WHAT THE EXERCISE ASKS |
Lines from the listing below that contain the string "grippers" are to be reported.

[GIVEN MATERIAL Boundary: Start]

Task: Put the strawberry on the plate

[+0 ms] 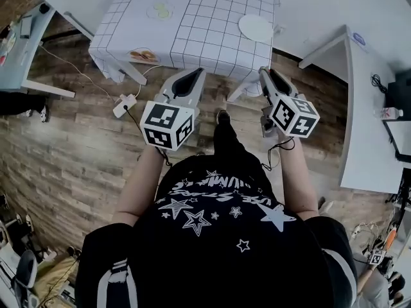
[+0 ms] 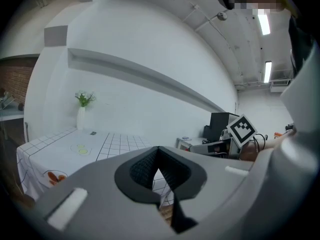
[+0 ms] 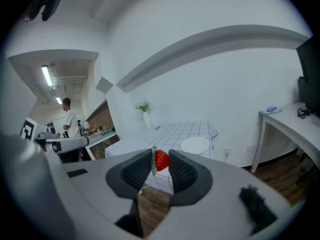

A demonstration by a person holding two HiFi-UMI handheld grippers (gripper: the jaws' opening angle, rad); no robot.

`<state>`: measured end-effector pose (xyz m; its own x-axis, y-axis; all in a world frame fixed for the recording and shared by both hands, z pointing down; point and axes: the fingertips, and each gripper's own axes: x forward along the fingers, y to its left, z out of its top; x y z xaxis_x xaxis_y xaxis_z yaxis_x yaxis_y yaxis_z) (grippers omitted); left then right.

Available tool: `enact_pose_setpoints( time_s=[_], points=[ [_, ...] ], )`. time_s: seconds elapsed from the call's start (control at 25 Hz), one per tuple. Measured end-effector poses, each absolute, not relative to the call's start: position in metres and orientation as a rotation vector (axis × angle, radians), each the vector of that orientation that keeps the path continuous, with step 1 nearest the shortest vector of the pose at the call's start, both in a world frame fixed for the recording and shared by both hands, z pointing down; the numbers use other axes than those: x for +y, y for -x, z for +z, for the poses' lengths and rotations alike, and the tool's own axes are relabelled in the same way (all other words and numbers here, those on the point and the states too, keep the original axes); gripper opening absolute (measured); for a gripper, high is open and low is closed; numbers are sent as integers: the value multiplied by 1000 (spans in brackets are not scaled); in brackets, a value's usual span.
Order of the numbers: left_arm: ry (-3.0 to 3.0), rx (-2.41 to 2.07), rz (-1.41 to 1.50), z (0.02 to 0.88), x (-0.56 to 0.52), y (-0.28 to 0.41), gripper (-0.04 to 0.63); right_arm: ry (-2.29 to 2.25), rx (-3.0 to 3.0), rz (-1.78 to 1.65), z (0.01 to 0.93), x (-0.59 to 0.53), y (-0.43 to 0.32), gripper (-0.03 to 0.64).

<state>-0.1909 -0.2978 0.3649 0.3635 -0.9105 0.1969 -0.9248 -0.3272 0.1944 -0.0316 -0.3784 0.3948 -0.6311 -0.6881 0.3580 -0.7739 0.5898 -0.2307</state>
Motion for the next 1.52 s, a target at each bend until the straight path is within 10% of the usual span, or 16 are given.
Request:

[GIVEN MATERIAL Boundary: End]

RESPONSE FOR THIS EXERCISE |
A demonstration by a person holding two HiFi-UMI handheld grippers (gripper: the jaws' opening angle, rad); no robot.
`<state>`: measured end-effector pose (xyz m; its own x-axis, y-axis; all in a world frame fixed for the recording and shared by both hands, z pointing down; point and axes: the fingertips, and each gripper's own axes: x forward along the fingers, y to its left, z out of its top; x y z xaxis_x xaxis_y xaxis_z yaxis_x yaxis_y yaxis_z) (grippers omitted); left then right.

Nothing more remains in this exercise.